### Exercise aim
Below are some entries; can you quote all of them exactly?

-------

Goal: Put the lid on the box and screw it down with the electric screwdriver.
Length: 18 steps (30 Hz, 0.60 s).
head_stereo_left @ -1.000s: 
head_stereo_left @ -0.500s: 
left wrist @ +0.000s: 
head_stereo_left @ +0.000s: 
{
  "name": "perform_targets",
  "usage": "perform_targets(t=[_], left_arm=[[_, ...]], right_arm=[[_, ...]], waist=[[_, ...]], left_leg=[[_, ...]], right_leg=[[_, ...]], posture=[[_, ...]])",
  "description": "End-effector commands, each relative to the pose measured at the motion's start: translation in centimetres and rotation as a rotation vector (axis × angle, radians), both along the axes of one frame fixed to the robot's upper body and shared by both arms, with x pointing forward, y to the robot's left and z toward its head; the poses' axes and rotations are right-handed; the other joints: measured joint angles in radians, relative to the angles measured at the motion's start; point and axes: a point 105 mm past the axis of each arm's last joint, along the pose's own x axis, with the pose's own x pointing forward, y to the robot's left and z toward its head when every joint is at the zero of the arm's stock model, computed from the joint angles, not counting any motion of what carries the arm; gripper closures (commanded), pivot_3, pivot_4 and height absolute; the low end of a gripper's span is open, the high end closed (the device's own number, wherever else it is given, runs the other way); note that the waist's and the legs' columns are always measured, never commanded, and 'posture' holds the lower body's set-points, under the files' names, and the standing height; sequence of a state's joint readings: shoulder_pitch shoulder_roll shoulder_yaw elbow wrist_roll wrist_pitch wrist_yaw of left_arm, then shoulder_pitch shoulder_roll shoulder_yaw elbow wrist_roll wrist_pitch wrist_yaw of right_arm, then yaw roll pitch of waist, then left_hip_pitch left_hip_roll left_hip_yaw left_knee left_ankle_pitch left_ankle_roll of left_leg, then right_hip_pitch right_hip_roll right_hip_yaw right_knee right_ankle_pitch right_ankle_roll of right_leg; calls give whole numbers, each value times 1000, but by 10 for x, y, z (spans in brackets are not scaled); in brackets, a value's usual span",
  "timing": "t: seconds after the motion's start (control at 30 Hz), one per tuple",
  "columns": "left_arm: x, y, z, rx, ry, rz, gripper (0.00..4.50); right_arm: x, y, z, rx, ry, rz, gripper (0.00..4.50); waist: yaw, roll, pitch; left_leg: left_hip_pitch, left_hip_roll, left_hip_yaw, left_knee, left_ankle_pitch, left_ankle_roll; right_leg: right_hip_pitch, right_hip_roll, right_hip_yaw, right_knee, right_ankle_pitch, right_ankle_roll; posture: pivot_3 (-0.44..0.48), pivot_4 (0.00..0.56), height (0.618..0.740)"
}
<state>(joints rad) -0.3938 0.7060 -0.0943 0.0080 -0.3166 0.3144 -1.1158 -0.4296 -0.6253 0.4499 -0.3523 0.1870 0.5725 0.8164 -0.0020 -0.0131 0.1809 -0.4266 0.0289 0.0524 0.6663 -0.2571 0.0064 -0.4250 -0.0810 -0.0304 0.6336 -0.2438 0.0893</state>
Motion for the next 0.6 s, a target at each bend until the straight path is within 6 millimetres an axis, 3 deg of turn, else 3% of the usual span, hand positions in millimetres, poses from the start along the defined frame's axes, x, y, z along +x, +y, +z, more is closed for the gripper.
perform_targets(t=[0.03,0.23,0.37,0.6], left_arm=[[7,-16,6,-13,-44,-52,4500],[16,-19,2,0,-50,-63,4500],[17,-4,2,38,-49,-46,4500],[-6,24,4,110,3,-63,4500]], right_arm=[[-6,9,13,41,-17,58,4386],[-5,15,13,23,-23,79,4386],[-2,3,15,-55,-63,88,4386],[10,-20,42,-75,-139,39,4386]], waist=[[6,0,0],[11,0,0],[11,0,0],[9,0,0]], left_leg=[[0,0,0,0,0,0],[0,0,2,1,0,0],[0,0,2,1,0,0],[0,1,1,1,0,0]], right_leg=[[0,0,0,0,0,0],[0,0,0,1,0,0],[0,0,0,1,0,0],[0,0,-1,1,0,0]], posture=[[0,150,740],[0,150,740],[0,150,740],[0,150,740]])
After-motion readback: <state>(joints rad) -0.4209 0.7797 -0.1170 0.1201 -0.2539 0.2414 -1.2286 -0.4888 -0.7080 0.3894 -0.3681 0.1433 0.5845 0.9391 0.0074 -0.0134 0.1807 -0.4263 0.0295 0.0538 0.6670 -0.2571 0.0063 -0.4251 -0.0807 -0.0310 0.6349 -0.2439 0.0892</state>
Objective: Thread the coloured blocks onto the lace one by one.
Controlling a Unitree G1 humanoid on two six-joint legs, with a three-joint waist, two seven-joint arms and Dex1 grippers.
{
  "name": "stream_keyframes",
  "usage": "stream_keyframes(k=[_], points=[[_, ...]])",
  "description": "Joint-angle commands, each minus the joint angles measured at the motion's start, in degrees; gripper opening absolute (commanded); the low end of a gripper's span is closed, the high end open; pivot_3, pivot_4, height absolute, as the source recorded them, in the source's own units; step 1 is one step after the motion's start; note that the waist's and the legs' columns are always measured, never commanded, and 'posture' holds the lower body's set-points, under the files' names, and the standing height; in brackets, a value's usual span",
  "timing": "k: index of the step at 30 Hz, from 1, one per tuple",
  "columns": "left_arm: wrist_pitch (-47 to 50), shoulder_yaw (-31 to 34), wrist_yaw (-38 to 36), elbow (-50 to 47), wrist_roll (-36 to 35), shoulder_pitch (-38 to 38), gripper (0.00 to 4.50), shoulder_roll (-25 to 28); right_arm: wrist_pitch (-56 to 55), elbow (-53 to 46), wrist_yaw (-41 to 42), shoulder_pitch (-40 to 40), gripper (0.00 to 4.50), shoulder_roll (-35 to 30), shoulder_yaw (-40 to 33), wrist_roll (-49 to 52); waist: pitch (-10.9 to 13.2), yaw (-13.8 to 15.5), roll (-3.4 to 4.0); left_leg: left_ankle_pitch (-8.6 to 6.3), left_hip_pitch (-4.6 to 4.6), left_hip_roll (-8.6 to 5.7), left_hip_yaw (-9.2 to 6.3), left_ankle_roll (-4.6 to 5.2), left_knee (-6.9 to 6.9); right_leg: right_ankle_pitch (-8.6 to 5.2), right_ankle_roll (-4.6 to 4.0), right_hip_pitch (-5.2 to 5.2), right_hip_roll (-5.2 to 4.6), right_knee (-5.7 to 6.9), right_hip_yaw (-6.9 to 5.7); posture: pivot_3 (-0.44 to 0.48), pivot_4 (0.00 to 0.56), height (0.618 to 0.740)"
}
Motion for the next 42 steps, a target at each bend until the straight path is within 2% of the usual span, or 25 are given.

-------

### Answer space
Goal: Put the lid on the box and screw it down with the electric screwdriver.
Length: 18 steps (30 Hz, 0.60 s).
head_stereo_left @ -1.000s: 
head_stereo_left @ -0.500s: 
left wrist @ +0.000s: 
head_stereo_left @ +0.000s: 
{
  "name": "perform_targets",
  "usage": "perform_targets(t=[_], left_arm=[[_, ...]], right_arm=[[_, ...]], waist=[[_, ...]], left_leg=[[_, ...]], right_leg=[[_, ...]], posture=[[_, ...]])",
  "description": "End-effector commands, each relative to the pose measured at the motion's start: translation in centimetres and rotation as a rotation vector (axis × angle, radians), both along the axes of one frame fixed to the robot's upper body and shared by both arms, with x pointing forward, y to the robot's left and z toward its head; the poses' axes and rotations are right-handed; the other joints: measured joint angles in radians, relative to the angles measured at the motion's start; point and axes: a point 105 mm past the axis of each arm's last joint, along the pose's own x axis, with the pose's own x pointing forward, y to the robot's left and z toward its head when every joint is at the zero of the arm's stock model, computed from the joint angles, not counting any motion of what carries the arm; gripper closures (commanded), pivot_3, pivot_4 and height absolute; the low end of a gripper's span is open, the high end closed (the device's own number, wherever else it is given, runs the other way); note that the waist's and the legs' columns are always measured, never commanded, and 'posture' holds the lower body's set-points, under the files' names, and the standing height; sequence of a state's joint readings: shoulder_pitch shoulder_roll shoulder_yaw elbow wrist_roll wrist_pitch wrist_yaw of left_arm, then shoulder_pitch shoulder_roll shoulder_yaw elbow wrist_roll wrist_pitch wrist_yaw of right_arm, then yaw roll pitch of waist, then left_hip_pitch left_hip_roll left_hip_yaw left_knee left_ankle_pitch left_ankle_roll of left_leg, then right_hip_pitch right_hip_roll right_hip_yaw right_knee right_ankle_pitch right_ankle_roll of right_leg; calls give whole numbers, each value times 1000, but by 10 for x, y, z (spans in brackets are not scaled); in brackets, a value's usual span",
  "timing": "t: seconds after the motion's start (control at 30 Hz), one per tuple",
  "columns": "left_arm: x, y, z, rx, ry, rz, gripper (0.00..4.50); right_arm: x, y, z, rx, ry, rz, gripper (0.00..4.50); waist: yaw, roll, pitch; left_leg: left_hip_pitch, left_hip_roll, left_hip_yaw, left_knee, left_ankle_pitch, left_ankle_roll; right_leg: right_hip_pitch, right_hip_roll, right_hip_yaw, right_knee, right_ankle_pitch, right_ankle_roll; posture: pivot_3 (-0.44..0.48), pivot_4 (0.00..0.56), height (0.618..0.740)"
}
<state>(joints rad) -0.3938 0.7060 -0.0943 0.0080 -0.3166 0.3144 -1.1158 -0.4296 -0.6253 0.4499 -0.3523 0.1870 0.5725 0.8164 -0.0020 -0.0131 0.1809 -0.4266 0.0289 0.0524 0.6663 -0.2571 0.0064 -0.4250 -0.0810 -0.0304 0.6336 -0.2438 0.0893</state>
Motion for the next 0.6 s, a target at each bend until the straight path is within 6 millimetres an axis, 3 deg of turn, else 3% of the usual span, hand positions in millimetres, poses from the start along the defined frame's axes, x, y, z along +x, +y, +z, more is closed for the gripper.
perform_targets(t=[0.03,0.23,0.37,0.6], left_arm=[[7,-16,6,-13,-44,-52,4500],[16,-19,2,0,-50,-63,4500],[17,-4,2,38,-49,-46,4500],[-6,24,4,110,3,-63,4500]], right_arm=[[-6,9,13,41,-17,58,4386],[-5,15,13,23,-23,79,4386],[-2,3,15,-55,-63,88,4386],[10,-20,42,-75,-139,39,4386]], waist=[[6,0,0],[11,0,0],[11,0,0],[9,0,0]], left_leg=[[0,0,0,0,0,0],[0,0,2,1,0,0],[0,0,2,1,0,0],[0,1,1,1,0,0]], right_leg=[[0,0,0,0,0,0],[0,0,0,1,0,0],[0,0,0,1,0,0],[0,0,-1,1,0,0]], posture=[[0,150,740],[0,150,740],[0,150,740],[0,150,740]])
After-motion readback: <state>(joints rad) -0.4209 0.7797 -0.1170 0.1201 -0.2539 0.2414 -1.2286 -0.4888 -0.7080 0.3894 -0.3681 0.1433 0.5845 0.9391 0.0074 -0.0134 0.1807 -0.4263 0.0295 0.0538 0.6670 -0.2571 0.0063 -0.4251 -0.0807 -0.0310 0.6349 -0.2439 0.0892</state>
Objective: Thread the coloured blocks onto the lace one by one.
Controlling a Unitree G1 humanoid on two six-joint legs, with a three-joint waist, two seven-joint arms and Dex1 grippers.
{
  "name": "stream_keyframes",
  "usage": "stream_keyframes(k=[_], points=[[_, ...]])",
  "description": "Joint-angle commands, each minus the joint angles measured at the motion's start, in degrees; gripper opening absolute (commanded); the low end of a gripper's span is closed, the high end open; pivot_3, pivot_4, height absolute, as the source recorded them, in the source's own units; step 1 is one step after the motion's start; note that the waist's and the legs' columns are always measured, never commanded, and 'posture' holds the lower body's set-points, under the files' names, and the standing height; in brackets, a value's usual span",
  "timing": "k: index of the step at 30 Hz, from 1, one per tuple",
  "columns": "left_arm: wrist_pitch (-47 to 50), shoulder_yaw (-31 to 34), wrist_yaw (-38 to 36), elbow (-50 to 47), wrist_roll (-36 to 35), shoulder_pitch (-38 to 38), gripper (0.00 to 4.50), shoulder_roll (-25 to 28); right_arm: wrist_pitch (-56 to 55), elbow (-53 to 46), wrist_yaw (-41 to 42), shoulder_pitch (-40 to 40), gripper (0.00 to 4.50), shoulder_roll (-35 to 30), shoulder_yaw (-40 to 33), wrist_roll (-49 to 52); waist: pitch (-10.9 to 13.2), yaw (-13.8 to 15.5), roll (-3.4 to 4.0); left_leg: left_ankle_pitch (-8.6 to 6.3), left_hip_pitch (-4.6 to 4.6), left_hip_roll (-8.6 to 5.7), left_hip_yaw (-9.2 to 6.3), left_ankle_roll (-4.6 to 5.2), left_knee (-6.9 to 6.9); right_leg: right_ankle_pitch (-8.6 to 5.2), right_ankle_roll (-4.6 to 4.0), right_hip_pitch (-5.2 to 5.2), right_hip_roll (-5.2 to 4.6), right_knee (-5.7 to 6.9), right_hip_yaw (-6.9 to 5.7); posture: pivot_3 (-0.44 to 0.48), pivot_4 (0.00 to 0.56), height (0.618 to 0.740)"
}
Motion for the next 42 steps, a target at each bend until the straight path is within 2% of the usual span, or 25 are given.

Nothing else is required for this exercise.